Chapter Two
Therapy. Whatever deity there is out there, they must hate me, because my aunt and uncle decided that I should go to therapy. They think that I’m bottling in my grief. Screw grief, anger was what it was. I was angry that I was stuck here. I was angry that I had to go to school and learn about stuff that doesn’t matter. But mostly, I was angry that I was still being over-looked by everyone, even my guardians.
“The world officially hates me,” I told Jordan. I was hanging out with him a lot since coming to the BSS. Though it stood for Burnsview Secondary School, the rest of the teenage population at this school referred to it as Bull-Shit Secondary. I had friends now, real friends. At my old school, my friends were just people with pretty faces who interacted with other people with pretty faces for social standings sake. The people here were real. They were my friends.
“We love you,” Jordan vaguely responded with another chuckle. He had that vague expression on his face and a small smile playing on his lips. From the joint in his hand I could tell that he was gone for a trip. I laughed at the spaced out expression on his face and turned and started to look around.
“Come on, have a drag,” Liam offered, but I waved it off. “Maybe soon, but not yet,” I answered. Liam just smiled and told me that I’d come around.

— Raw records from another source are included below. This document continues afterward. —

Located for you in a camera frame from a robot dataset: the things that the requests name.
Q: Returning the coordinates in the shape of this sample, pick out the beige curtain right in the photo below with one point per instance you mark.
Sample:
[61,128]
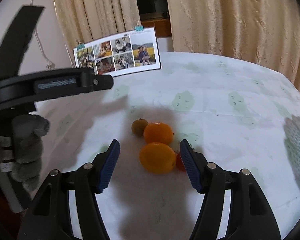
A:
[265,32]

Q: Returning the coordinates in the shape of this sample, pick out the teal binder clip right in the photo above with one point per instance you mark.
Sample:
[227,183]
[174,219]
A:
[139,26]

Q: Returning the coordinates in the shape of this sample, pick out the orange front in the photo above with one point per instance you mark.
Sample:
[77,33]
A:
[157,158]

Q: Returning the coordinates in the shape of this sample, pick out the orange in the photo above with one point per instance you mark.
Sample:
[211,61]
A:
[158,132]
[157,158]

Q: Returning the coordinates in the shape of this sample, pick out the grey gloved left hand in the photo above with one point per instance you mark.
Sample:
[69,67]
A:
[28,130]

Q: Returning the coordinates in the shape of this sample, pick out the small tan longan left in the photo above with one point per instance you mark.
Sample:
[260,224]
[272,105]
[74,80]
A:
[138,127]

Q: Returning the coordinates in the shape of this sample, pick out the white patterned bed sheet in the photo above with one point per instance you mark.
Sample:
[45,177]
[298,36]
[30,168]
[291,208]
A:
[234,112]

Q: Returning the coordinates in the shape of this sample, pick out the beige curtain left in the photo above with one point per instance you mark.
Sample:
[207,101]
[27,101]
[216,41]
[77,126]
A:
[82,21]

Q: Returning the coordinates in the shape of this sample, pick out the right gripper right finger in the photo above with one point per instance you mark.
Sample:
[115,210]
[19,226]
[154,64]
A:
[250,215]

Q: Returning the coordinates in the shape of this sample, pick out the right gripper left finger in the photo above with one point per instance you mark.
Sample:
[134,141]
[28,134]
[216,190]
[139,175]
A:
[48,216]

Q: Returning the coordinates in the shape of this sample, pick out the light blue lace basket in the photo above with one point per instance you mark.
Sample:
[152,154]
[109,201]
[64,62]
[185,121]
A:
[292,144]

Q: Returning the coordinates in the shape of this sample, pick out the beige curtain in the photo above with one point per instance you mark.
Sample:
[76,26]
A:
[82,21]
[265,32]

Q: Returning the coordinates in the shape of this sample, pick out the teal binder clip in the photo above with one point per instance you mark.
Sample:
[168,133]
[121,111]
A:
[139,26]
[80,46]

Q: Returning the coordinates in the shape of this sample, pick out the teal binder clip left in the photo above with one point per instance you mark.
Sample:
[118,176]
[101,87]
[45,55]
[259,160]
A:
[80,46]

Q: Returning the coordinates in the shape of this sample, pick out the red fruit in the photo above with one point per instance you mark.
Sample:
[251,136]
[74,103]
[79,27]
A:
[179,163]

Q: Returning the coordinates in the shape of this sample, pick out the photo collage card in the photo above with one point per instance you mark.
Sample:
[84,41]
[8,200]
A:
[120,54]

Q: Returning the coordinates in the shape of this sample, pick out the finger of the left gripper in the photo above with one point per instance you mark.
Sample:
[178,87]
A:
[102,82]

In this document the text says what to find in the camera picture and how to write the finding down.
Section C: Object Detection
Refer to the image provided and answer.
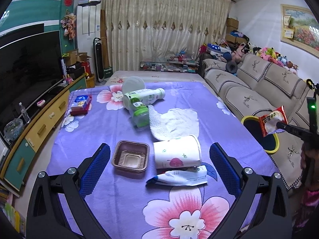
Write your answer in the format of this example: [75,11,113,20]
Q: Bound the floral beige mattress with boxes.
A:
[106,71,205,86]

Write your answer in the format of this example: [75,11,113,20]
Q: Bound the black tower fan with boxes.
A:
[93,37,104,84]

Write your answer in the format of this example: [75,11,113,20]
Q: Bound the crushed green plastic bottle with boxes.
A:
[129,98,149,128]

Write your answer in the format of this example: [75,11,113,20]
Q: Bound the glass ashtray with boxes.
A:
[4,118,24,141]

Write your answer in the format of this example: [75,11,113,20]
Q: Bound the small white wrapper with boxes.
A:
[146,166,208,187]

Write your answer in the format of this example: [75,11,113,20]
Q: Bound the yellow green tv cabinet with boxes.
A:
[1,74,87,197]

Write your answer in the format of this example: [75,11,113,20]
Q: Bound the white paper towel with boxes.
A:
[148,105,200,141]

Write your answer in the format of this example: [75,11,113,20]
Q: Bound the red blue tissue box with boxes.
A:
[70,95,92,116]

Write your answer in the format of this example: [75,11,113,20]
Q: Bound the framed flower painting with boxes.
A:
[281,4,318,57]

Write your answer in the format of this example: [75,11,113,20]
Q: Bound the white green yogurt bottle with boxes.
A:
[122,88,165,110]

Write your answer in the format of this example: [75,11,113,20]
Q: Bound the white paper cup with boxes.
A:
[154,135,202,169]

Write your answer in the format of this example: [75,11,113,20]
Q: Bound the clear water bottle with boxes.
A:
[19,102,31,123]

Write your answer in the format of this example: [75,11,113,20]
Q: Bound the beige curtain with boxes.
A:
[101,0,232,71]

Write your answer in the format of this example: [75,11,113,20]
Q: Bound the purple floral tablecloth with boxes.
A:
[47,82,277,238]

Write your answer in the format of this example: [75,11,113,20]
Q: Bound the yellow black trash bin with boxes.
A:
[241,116,280,155]

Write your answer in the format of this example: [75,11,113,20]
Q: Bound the red snack wrapper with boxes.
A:
[258,106,288,137]

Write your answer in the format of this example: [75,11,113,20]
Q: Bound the beige sofa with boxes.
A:
[200,53,314,190]

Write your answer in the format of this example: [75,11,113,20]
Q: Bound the black television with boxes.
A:
[1,31,63,132]

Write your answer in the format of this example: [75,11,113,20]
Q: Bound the brown plastic tray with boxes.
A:
[112,140,150,173]

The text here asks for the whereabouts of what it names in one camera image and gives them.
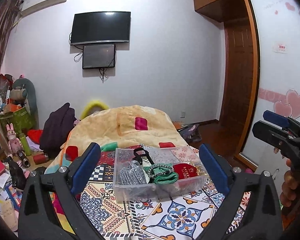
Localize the red velvet drawstring pouch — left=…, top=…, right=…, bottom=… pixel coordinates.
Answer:
left=173, top=163, right=198, bottom=180

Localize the green knitted cloth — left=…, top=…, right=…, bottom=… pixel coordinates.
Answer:
left=143, top=163, right=178, bottom=185

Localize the right hand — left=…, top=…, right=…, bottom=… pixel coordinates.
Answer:
left=280, top=169, right=300, bottom=207

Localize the clothes pile on floor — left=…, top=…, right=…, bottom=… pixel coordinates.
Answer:
left=172, top=121, right=202, bottom=144

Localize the red cylinder can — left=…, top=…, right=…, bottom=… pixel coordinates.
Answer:
left=33, top=153, right=49, bottom=165

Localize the dark purple garment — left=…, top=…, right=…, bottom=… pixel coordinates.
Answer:
left=39, top=102, right=76, bottom=159

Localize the clear plastic storage box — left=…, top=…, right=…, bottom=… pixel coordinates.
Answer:
left=113, top=146, right=209, bottom=203

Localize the colourful patchwork tablecloth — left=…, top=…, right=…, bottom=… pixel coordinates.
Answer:
left=78, top=144, right=252, bottom=240

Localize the beige fleece blanket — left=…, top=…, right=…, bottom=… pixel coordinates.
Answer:
left=43, top=104, right=190, bottom=235

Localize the wooden door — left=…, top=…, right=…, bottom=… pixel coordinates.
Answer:
left=221, top=18, right=253, bottom=136

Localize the green bottle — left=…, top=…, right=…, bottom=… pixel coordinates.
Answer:
left=19, top=133, right=32, bottom=156

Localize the pink rabbit figurine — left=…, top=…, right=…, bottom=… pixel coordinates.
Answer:
left=6, top=123, right=23, bottom=156

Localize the green cardboard box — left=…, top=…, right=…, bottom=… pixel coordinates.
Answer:
left=0, top=107, right=36, bottom=135

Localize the green dinosaur plush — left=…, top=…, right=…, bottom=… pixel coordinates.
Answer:
left=10, top=78, right=37, bottom=116

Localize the white wardrobe sliding door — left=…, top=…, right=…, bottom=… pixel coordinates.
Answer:
left=239, top=0, right=300, bottom=170

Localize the small wall monitor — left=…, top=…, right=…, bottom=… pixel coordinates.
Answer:
left=82, top=44, right=116, bottom=69

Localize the wall mounted television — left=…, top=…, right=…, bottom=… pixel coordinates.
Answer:
left=70, top=11, right=131, bottom=46

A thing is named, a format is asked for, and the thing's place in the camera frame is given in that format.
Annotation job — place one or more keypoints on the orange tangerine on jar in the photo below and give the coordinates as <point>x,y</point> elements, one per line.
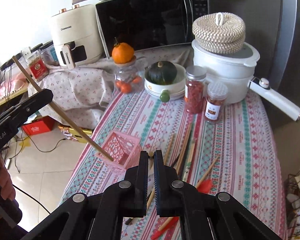
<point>122,52</point>

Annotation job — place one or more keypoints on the person's left hand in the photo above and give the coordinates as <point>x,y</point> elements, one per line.
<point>9,207</point>

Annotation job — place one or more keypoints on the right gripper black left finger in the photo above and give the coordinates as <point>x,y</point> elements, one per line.
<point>99,216</point>

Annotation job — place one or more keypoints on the patterned striped tablecloth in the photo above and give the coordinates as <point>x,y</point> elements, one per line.
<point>247,168</point>

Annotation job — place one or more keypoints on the red cardboard box floor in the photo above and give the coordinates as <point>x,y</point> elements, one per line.
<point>39,126</point>

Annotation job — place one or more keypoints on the printed bamboo chopstick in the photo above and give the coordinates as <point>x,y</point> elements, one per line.
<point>189,161</point>

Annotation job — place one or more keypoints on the yellow patterned box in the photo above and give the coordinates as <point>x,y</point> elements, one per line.
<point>71,134</point>

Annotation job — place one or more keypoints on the red plastic spoon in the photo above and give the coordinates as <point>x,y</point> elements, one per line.
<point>203,186</point>

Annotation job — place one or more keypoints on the silver refrigerator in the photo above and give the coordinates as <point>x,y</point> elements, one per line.
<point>273,28</point>

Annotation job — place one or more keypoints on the tall goji berry jar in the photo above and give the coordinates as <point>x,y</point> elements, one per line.
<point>194,89</point>

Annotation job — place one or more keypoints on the pink plastic lattice basket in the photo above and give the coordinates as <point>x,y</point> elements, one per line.
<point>124,149</point>

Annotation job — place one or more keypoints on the glass jar with tangerines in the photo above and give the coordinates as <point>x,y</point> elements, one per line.
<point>127,77</point>

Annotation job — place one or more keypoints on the woven rope coaster set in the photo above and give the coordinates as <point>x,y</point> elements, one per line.
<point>220,33</point>

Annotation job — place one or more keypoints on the black wire rack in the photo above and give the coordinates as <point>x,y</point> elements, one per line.
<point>292,190</point>

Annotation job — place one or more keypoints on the floral pink cloth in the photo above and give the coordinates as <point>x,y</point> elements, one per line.
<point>84,92</point>

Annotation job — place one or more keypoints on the black microwave oven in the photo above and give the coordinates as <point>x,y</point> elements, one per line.
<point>147,24</point>

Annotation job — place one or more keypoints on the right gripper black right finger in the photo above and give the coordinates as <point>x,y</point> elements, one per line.
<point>203,216</point>

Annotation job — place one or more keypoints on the short hawthorn jar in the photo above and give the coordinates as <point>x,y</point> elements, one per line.
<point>216,95</point>

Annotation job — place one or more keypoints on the white air fryer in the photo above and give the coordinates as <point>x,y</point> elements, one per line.
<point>76,37</point>

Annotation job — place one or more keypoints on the dark green squash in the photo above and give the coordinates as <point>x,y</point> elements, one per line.
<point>161,73</point>

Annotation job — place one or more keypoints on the white bowl green knob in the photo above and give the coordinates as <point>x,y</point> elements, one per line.
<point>167,93</point>

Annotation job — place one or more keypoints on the plain wooden chopstick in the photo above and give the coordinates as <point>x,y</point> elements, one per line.
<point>59,111</point>

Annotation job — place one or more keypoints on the white electric pot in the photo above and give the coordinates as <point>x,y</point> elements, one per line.
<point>237,72</point>

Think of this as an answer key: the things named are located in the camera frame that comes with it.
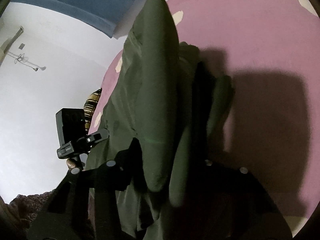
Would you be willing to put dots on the pink bedspread with cream dots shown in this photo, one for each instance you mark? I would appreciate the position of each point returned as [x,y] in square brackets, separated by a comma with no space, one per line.
[270,50]

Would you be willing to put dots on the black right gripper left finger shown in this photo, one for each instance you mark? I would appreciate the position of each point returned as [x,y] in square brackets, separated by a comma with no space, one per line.
[85,204]

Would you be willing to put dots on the person's left hand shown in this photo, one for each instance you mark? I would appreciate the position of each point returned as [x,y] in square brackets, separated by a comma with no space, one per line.
[73,163]

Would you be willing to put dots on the striped yellow black pillow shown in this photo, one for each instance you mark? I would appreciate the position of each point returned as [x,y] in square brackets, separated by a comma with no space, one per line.
[90,106]

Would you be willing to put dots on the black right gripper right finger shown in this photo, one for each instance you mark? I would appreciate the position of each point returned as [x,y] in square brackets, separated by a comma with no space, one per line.
[218,199]

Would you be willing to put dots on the grey wall socket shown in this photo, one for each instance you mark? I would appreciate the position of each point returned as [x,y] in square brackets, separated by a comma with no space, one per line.
[21,46]

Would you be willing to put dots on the dark green t-shirt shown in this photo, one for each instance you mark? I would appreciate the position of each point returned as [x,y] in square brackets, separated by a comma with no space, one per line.
[161,115]

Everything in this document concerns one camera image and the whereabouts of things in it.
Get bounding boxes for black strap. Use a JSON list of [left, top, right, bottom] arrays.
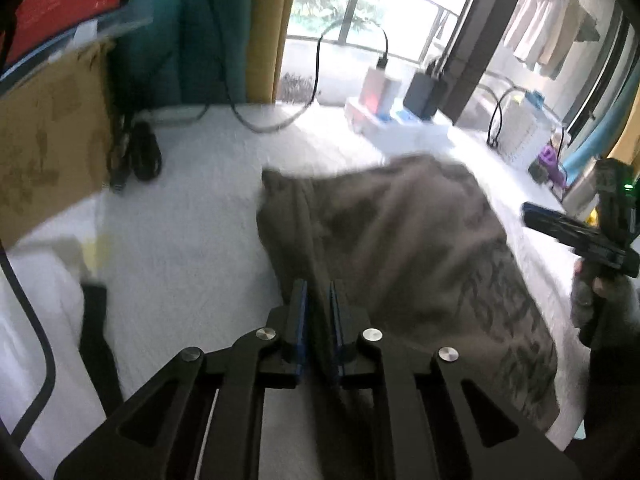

I heard the bell ring, but I didn’t pay attention. It’d ring again. “Hey, Liam?” I asked, wondering if he was still sober enough to respond. He was, so I asked him to pass the joint. “Finally coming to the bright side, huh?” he asked jokingly.
Taking the burning joint, I dropped it to the ground and stepped onto it. As I squashed with my foot, I could make out his complaints that it had been a perfectly good roll with some good weed and that it had never done anything to me. I laughed a bit and started to walk towards the building, anticipating the next ring of the bell. I wasn’t going to skip after all.
*
“Hi, my name’s Dr. Rilling, but please, call me Mark.” The man across the richly decorated room was holding out his hand, waiting for me to shake it. He wore a rich dark suit and a painted-on smile. His eyes were a dark hazel and his teeth a perfect white.
“Andrea,” I replied, slumping down into a big leather chair in front of the desk. Taking back his hand, his smile faltered slightly before he sat down in his own chair.
Trying a new approach he started in again, “It seems we got off on the wrong foot already, or in this case, the wrong hand,” he joked, but it was a miserable attempt. Mentally collecting himself, he tried again. “Well, let’s get to the point, there’s no point in beating around the bushes. You’re here because your parents said that you haven’t been acting normal. What do you have to say about that?”
Nothing. I shrugged my shoulders. “Let’s not make this more difficult than it has to be,” he comforted, reaching across the desk to pat my left shoulder. I watched, with a slight regard of disgust, as his hand made its way to my shoulder where it tapped twice before returning to its rightful position.
“So, tell me about yourself, who are you, Andrea?” he asked with concentration on my eyes.
“Well, I’m 15, I was born to the parents Ellen Willis and George Willis. I lived a good life and my family had no financial problems. My parents died a couple months ago in a drunken car crash, I know attend Burnsview Secondary School where I get average grades.”